▶ Task goal
From the entries below, output the line with "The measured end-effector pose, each" and each following line up to and including the line with "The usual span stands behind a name", exactly as written.

┏━━

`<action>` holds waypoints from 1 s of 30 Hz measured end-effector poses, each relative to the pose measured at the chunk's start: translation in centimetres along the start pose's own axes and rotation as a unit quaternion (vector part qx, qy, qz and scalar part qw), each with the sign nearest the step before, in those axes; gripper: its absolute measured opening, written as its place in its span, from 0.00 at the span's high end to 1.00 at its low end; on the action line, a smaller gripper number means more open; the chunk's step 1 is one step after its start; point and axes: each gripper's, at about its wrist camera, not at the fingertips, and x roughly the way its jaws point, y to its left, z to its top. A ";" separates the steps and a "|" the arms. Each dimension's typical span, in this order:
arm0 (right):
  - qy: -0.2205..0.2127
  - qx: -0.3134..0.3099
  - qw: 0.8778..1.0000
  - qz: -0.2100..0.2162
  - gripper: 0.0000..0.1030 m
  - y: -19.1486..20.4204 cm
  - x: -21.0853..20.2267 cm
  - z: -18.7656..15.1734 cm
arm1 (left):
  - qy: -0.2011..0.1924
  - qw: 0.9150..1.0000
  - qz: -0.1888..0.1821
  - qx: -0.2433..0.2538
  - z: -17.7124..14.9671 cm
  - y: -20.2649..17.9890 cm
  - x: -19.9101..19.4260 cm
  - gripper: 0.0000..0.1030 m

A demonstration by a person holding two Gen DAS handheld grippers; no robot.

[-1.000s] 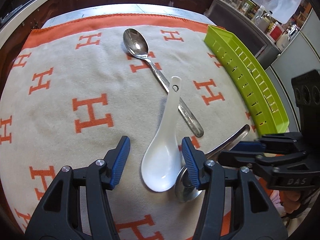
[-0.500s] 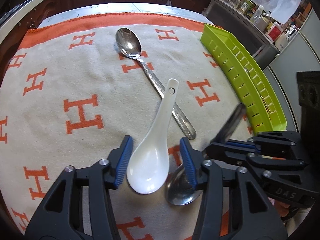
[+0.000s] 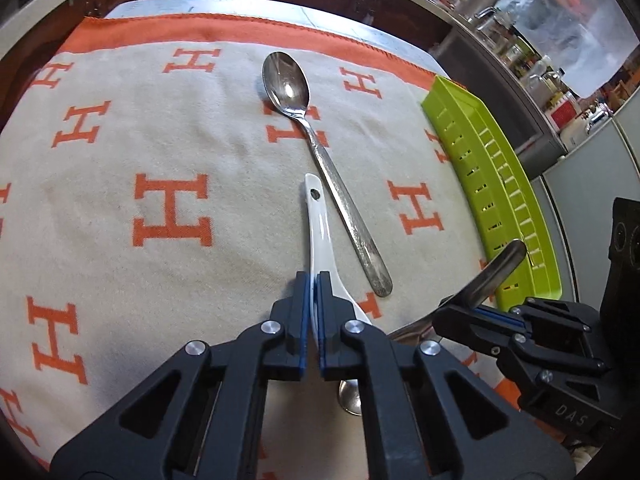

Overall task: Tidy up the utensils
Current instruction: 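Carry both spoons into the green tray and open both tools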

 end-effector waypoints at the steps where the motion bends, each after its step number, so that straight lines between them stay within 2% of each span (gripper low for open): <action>1: 0.000 0.000 1.000 0.001 0.97 0.0 0.0 0.0 | -0.001 1.000 0.000 -0.005 -0.1 0.0 0.0 0.99; 8: -0.007 -0.005 1.000 0.000 0.97 -0.1 -0.4 -0.1 | -0.007 1.000 0.006 -0.025 -0.4 0.2 -0.9 0.99; 14: -0.023 -0.003 1.000 -0.001 0.97 -0.5 -1.6 -0.1 | -0.022 1.000 -0.001 -0.022 -0.2 -1.1 -3.5 0.99; 19: -0.053 -0.006 0.999 -0.007 0.97 -0.8 -4.0 0.5 | -0.053 0.999 -0.005 0.011 1.1 -5.0 -6.3 0.99; 24: -0.081 -0.002 0.996 -0.034 0.97 -2.4 -8.0 1.7 | -0.084 0.995 -0.012 0.060 2.6 -11.1 -7.6 0.99; 26: -0.089 -0.004 0.995 -0.051 0.97 -3.4 -10.0 2.1 | -0.090 0.993 -0.019 0.075 3.2 -13.6 -7.4 0.99; 30: -0.104 -0.026 0.988 -0.115 0.97 -5.2 -14.3 2.7 | -0.094 0.990 -0.021 0.099 3.8 -17.9 -6.2 0.99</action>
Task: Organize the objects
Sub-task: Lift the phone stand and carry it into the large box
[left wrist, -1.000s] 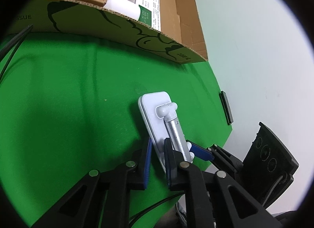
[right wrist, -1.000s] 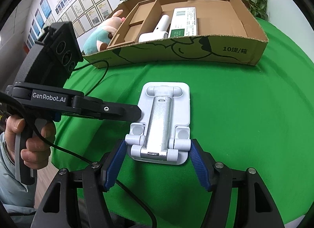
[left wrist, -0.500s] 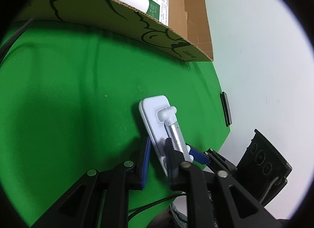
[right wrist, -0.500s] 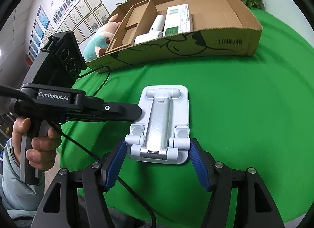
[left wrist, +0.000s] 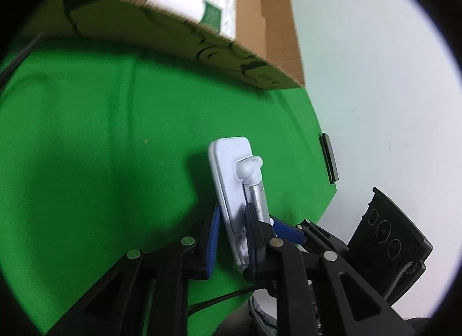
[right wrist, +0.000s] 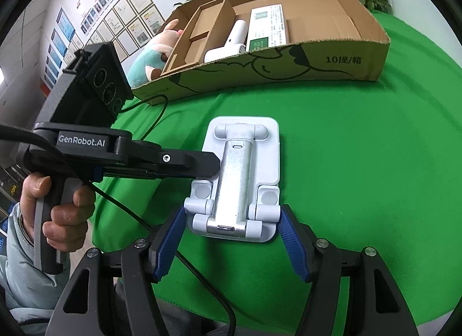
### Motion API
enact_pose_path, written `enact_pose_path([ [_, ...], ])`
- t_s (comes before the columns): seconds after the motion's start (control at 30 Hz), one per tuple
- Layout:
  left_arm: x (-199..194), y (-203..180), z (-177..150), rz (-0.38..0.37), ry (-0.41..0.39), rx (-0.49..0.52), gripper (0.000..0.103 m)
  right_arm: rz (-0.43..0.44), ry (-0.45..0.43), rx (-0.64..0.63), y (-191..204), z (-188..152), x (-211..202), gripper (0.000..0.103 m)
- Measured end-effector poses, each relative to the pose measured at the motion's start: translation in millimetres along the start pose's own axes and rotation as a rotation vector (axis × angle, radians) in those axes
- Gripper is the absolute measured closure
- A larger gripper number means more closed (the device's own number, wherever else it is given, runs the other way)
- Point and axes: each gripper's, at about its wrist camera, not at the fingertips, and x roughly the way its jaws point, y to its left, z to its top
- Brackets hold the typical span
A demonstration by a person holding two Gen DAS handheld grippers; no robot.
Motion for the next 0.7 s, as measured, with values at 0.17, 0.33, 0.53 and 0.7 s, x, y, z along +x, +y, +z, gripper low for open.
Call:
enact_pose_path([
  [0.17, -16, -31, 9, 0.005, -0.05, 0.079, 0.09, -0.029, -0.044, -0.037, 10, 11, -12, 0.041],
  [0.33, -41, -58, 36, 0.006, -0.1, 0.153, 0.09, -0.053, -0.116, -0.078, 18, 38, -33, 0.041],
  [0.53, -63, -95, 71, 0.013, -0.157, 0.245, 0.09, -0.094, -0.205, -0.131, 23, 77, -59, 0.041],
  [0.7, -74, -122, 112, 0.024, -0.208, 0.301, 0.09, -0.114, -0.261, -0.146, 17, 116, -75, 0.041],
])
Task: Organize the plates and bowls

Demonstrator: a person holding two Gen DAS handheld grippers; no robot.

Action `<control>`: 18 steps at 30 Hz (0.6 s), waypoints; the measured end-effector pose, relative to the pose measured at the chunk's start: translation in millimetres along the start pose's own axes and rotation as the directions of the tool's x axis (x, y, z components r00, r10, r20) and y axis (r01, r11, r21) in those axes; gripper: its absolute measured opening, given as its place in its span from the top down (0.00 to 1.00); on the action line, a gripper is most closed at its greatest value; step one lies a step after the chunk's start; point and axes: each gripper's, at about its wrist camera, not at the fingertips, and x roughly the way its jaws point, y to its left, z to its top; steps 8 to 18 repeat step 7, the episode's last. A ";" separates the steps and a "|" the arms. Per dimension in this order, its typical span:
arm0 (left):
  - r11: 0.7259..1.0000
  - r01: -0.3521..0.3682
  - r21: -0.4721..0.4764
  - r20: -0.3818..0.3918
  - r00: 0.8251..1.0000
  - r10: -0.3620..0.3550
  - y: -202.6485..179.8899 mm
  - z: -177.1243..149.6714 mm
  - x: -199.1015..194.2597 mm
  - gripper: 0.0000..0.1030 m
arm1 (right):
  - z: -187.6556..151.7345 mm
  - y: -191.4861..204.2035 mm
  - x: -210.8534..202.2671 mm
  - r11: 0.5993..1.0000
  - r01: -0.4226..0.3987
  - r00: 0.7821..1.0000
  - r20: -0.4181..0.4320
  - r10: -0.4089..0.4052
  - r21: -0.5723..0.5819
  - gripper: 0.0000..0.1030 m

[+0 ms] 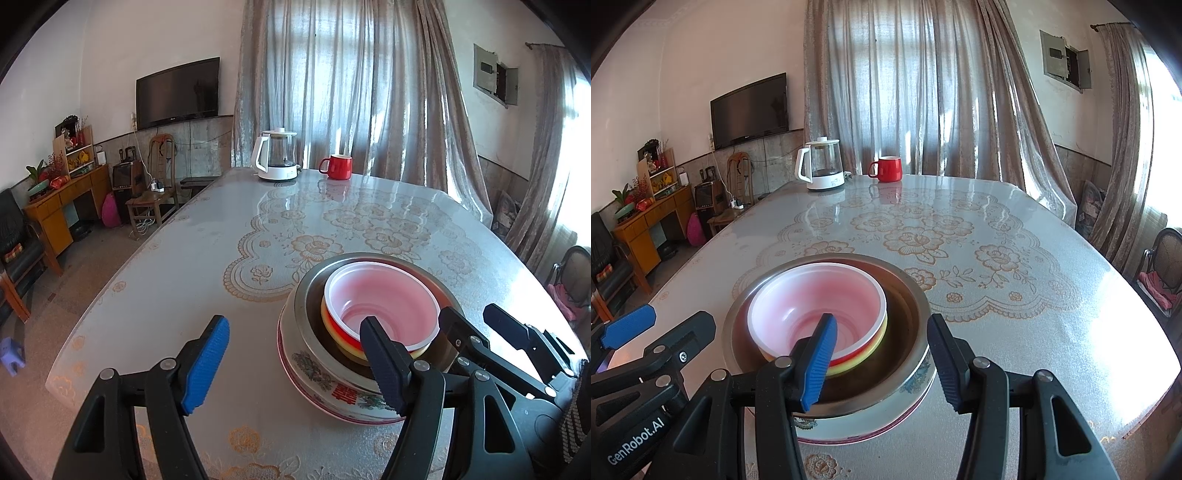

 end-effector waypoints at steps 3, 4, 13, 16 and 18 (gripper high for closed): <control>1.000 0.003 0.012 0.023 1.000 -0.004 -0.6 0.3 -2.5 0.30 | -0.1 0.0 -0.1 1.000 0.000 1.000 0.000 0.000 0.000 0.50; 1.000 -0.003 0.019 0.036 0.999 0.002 -1.6 0.4 -3.5 0.31 | -0.5 0.0 -0.2 1.000 -0.002 1.000 0.000 0.002 0.000 0.50; 1.000 0.000 0.021 0.040 0.999 -0.001 -1.7 1.8 -4.7 0.29 | -1.3 0.2 -1.2 1.000 -0.004 1.000 0.005 0.004 -0.003 0.50; 1.000 0.000 0.021 0.040 0.999 -0.001 -1.7 1.8 -4.7 0.29 | -1.3 0.2 -1.2 1.000 -0.004 1.000 0.005 0.004 -0.003 0.50; 1.000 0.000 0.021 0.040 0.999 -0.001 -1.7 1.8 -4.7 0.29 | -1.3 0.2 -1.2 1.000 -0.004 1.000 0.005 0.004 -0.003 0.50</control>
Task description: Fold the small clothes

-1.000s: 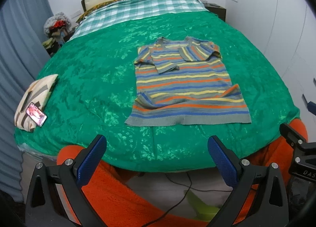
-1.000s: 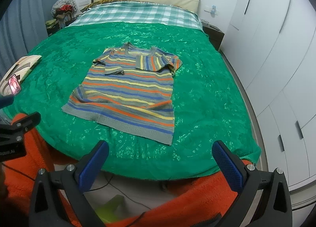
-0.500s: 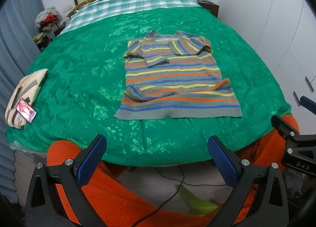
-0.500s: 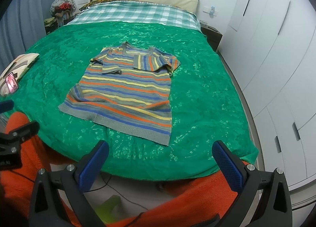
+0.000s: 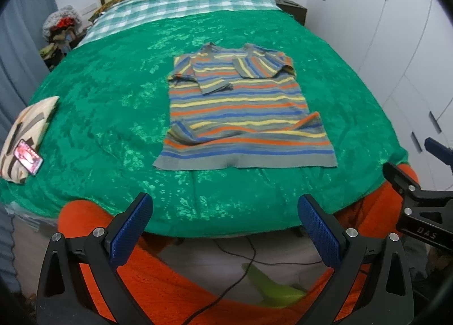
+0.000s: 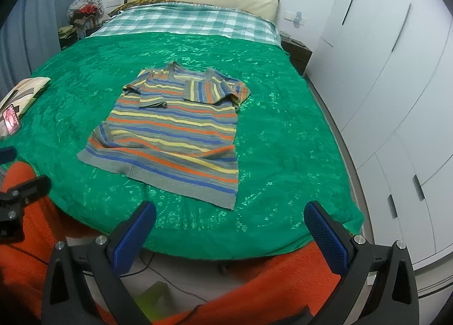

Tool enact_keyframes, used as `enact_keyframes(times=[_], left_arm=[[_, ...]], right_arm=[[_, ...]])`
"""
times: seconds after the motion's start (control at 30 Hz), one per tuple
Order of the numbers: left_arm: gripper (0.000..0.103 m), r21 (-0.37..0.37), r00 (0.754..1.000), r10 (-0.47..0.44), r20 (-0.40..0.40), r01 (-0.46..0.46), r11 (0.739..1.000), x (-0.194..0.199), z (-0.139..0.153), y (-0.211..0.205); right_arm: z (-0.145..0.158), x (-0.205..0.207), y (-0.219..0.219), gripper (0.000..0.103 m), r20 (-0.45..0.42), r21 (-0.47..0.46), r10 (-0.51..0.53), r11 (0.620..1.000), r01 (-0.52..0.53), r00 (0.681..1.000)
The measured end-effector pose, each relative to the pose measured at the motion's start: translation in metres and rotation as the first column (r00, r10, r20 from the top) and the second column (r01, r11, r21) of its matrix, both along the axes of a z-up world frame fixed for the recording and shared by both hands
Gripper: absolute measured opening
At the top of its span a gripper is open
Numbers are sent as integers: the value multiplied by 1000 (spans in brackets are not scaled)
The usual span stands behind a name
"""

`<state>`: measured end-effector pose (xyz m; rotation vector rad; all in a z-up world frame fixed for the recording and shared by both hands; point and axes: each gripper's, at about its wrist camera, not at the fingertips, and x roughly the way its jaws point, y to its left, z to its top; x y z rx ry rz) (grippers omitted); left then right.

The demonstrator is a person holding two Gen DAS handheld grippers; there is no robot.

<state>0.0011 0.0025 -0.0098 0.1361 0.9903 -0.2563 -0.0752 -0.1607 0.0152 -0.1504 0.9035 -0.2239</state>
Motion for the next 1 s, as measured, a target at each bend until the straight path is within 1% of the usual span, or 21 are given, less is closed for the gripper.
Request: enact_keyframes(times=[0.33,0.53,1.0], left_arm=[[102,6,1000,12,-3,-12,1000,1,0,2],[102,64,1000,20,16,-21,998,0,-1,-1],[102,62,1000,18,13,-19,998,0,-1,1]], right_arm=[[-1,0,-1,103,-5,-2,-7,1000,7,1000],[-1,0,-1,103,-6,-2,-8,1000,8,1000],[-2,2,-3,103,-13,3,-10,1000,10,1000]])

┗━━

▶ The answer
The measured end-effector pose, each relative to the pose measured at the motion's start: translation in metres and rotation as the first column (r00, r10, r20 from the top) and the second column (r01, r11, r21) of its matrix, both along the axes of a z-up world frame fixed for the recording and shared by both hands
Gripper: absolute measured opening
At the top of its span a gripper is open
Numbers are sent as integers: the value multiplied by 1000 (spans in brackets are not scaled)
The usual span stands behind a name

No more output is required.